Do you believe this? Does anybody? No tax break tax cut bullshit should take anybody’s eye off that ball. The question is: how can the private sphere possibly expand to absorb the 4 to 5 percent of the unemployed?

In reality, the right is saying, let the unemployed grow. And underneath that is the notion that if we can actually diminish the salary of the average worker, then businesses will be inclined to hire them. This, without the bullshit, is the right’s position. The recession is an opportunity for business to gain permanent tax cuts and hire people at reduced rates. 

Now, the only way this will actually bring business back up to its traditional 80 percent position is if the pie shrinks. 

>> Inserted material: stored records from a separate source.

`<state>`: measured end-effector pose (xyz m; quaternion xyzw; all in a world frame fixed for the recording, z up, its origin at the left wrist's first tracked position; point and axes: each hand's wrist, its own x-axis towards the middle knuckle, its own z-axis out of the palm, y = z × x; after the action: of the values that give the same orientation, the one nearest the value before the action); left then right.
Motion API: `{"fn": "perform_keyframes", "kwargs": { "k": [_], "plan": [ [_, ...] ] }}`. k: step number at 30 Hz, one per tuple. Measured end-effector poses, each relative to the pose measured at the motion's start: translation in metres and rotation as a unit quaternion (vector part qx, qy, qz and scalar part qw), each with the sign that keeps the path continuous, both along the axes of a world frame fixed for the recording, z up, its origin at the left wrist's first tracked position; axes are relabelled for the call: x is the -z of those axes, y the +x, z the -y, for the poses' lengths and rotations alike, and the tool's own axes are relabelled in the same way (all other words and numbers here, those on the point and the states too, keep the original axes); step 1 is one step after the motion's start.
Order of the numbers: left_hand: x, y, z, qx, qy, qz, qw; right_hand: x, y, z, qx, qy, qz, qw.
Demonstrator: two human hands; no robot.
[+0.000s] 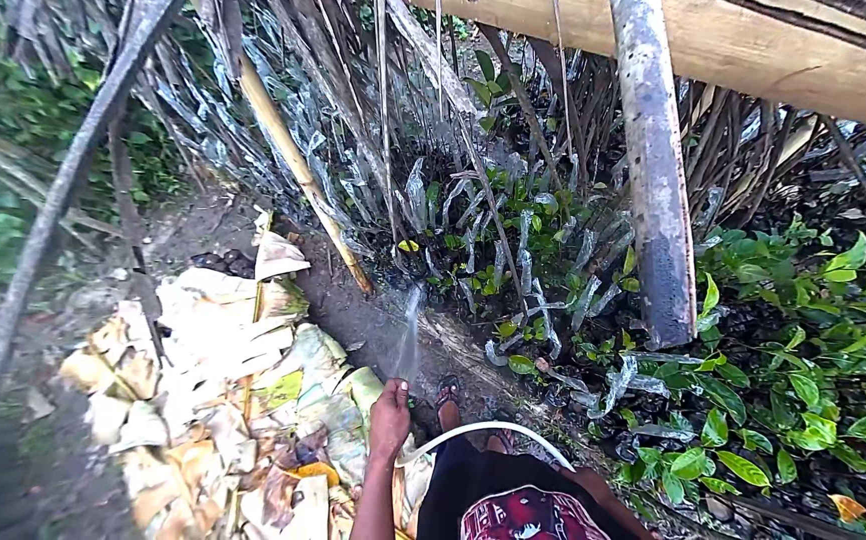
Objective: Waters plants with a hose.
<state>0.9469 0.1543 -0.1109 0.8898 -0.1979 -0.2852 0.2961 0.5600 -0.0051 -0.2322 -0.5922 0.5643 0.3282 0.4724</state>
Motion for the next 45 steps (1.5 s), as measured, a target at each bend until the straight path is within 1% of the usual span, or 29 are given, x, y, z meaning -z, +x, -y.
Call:
{"fn": "perform_keyframes", "kwargs": {
  "k": [4,7,11,12,15,20,23,25,27,29,35,39,43,45],
  "plan": [
    [-0.004,-0.015,0.017,0.101,0.038,-0.050,0.993,0.002,-0.001,0.000,0.001,0.002,0.004,1.000],
    [0.001,-0.023,0.025,0.165,0.033,-0.073,0.983,-0.001,0.000,0.001,-0.006,0.004,0.000,1.000],
    [0.004,-0.028,0.033,0.200,0.041,-0.081,0.976,-0.021,0.004,0.001,0.002,0.015,0.005,1.000],
    [0.004,-0.027,0.034,0.209,0.041,-0.082,0.974,-0.013,0.001,-0.001,-0.006,0.001,0.004,1.000],
    [0.005,-0.025,0.038,0.238,0.038,-0.088,0.966,-0.008,0.000,-0.001,-0.011,0.002,0.000,1.000],
    [0.003,-0.019,0.045,0.205,0.049,-0.079,0.974,-0.004,-0.002,-0.003,0.000,0.000,0.000,1.000],
    [0.002,-0.021,0.055,0.245,0.086,-0.085,0.962,-0.001,-0.001,-0.002,-0.001,0.008,-0.002,1.000],
    [0.002,-0.023,0.063,0.273,0.095,-0.084,0.954,-0.001,0.000,-0.002,-0.002,0.006,-0.006,1.000],
    [-0.001,-0.023,0.069,0.281,0.099,-0.079,0.951,-0.006,0.003,-0.003,-0.001,0.003,-0.008,1.000],
    [-0.005,-0.022,0.070,0.271,0.093,-0.078,0.955,-0.008,0.004,-0.004,0.008,0.002,-0.008,1.000],
    [-0.007,-0.006,0.069,0.192,0.052,-0.066,0.978,-0.009,0.004,-0.007,0.018,-0.002,-0.012,1.000],
    [-0.007,0.001,0.067,0.208,0.046,-0.067,0.975,0.000,0.002,-0.006,0.015,-0.001,-0.007,1.000],
    [-0.008,0.004,0.071,0.186,0.045,-0.048,0.980,0.001,0.002,-0.006,0.009,-0.003,0.000,1.000],
    [-0.010,0.004,0.074,0.211,0.044,-0.054,0.975,-0.002,0.003,-0.006,0.004,-0.002,-0.001,1.000]
  ]
}}
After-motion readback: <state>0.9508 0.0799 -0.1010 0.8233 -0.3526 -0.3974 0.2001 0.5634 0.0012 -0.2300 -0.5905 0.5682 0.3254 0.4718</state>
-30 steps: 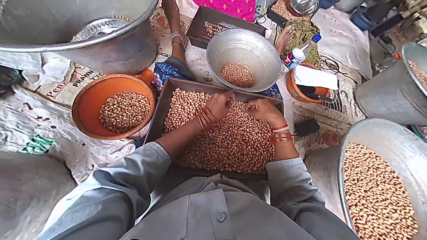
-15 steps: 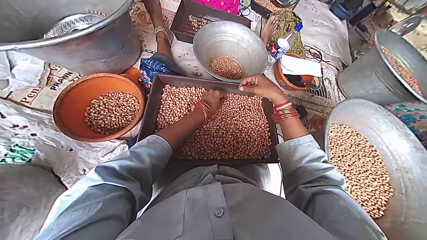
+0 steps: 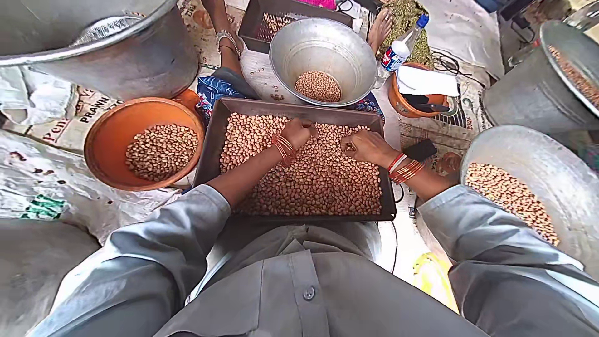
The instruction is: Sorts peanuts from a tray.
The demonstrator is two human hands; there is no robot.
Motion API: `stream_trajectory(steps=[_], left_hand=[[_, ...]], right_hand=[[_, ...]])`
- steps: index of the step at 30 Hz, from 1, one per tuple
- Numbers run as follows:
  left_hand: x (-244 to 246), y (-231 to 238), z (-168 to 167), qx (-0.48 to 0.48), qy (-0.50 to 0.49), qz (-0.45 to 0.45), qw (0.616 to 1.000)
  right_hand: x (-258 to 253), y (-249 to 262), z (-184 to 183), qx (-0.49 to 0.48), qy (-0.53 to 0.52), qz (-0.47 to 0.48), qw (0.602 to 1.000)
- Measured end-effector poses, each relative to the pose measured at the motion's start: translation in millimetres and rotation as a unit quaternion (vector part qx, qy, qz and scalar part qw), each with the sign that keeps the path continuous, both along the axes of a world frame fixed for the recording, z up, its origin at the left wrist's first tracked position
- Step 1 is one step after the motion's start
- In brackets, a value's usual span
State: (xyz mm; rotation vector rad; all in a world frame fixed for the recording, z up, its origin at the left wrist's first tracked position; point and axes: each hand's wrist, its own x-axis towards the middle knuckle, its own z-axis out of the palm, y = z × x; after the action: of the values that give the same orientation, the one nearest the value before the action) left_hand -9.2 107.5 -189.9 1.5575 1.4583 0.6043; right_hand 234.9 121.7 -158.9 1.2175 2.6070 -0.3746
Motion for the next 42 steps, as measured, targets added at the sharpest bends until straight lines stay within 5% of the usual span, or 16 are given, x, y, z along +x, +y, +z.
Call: stream_trajectory(steps=[5,8,12,16,19,22,24,28,31,38,42], left_hand=[[39,-47,32,-0.219,-0.171,-0.11,0.954],[43,-51,21,-0.294,-0.162,-0.156,0.929],[7,-17,10,-0.118,0.078,-0.076,0.987],[0,-12,20,0.036,0.207,-0.085,0.974],[24,-24,26,0.061,0.216,-0.143,0.964],[41,-29,20,0.067,0.257,-0.191,0.945],[44,-28,13,0.064,0.27,-0.204,0.939],[47,-29,10,0.061,0.286,-0.216,0.932],[44,-28,7,0.052,0.276,-0.213,0.936],[23,-21,7,0.078,0.205,-0.139,0.966],[26,-27,9,0.109,0.2,-0.144,0.963]], right_hand=[[-2,6,-1,-0.02,0.011,-0.002,1.0],[-2,9,2,-0.053,-0.004,-0.007,0.999],[-4,6,6,-0.077,-0.022,-0.01,0.997],[-5,12,9,-0.092,-0.04,-0.01,0.995],[5,26,24,-0.176,0.109,-0.044,0.977],[17,30,40,-0.296,0.353,-0.155,0.874],[20,31,40,-0.306,0.399,-0.176,0.846],[13,24,32,-0.158,0.158,-0.069,0.972],[1,11,25,-0.125,0.002,-0.018,0.992],[-2,1,23,-0.1,-0.04,0.004,0.994],[5,14,25,-0.131,0.07,-0.015,0.989]])
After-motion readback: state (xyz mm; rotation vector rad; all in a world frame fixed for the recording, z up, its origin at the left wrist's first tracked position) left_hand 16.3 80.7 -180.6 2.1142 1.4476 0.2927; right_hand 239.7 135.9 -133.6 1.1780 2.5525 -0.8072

I foresee that laying out the numbers in a way that everybody can understand them will not happen. Rather, we will have more endless droning about endlessly bogus functions from conservative economists, who will be countered with ever more esoteric models from liberal ones. The point will be to cover up the real situation, so that we will be fogged in, and deprived of the ability to use our own two eyes to see what the situation is, and decide for ourselves what we want done.”
What I wrote in 2009 has proved to be the case since. The Democrats have silently acceded to the agenda of shrinking the government, which means that the pressure to keep wages down in the private sector becomes much more powerful, and the surplus labor value thus released flows to the wealthy in a sweet, sweet stream of honey.
This will keep going and going and going. Given the Democratic policies that we have now, we are giving America’s children the chance to experience what it would have been like if the government hadn’t stepped in to stop the Great Depression.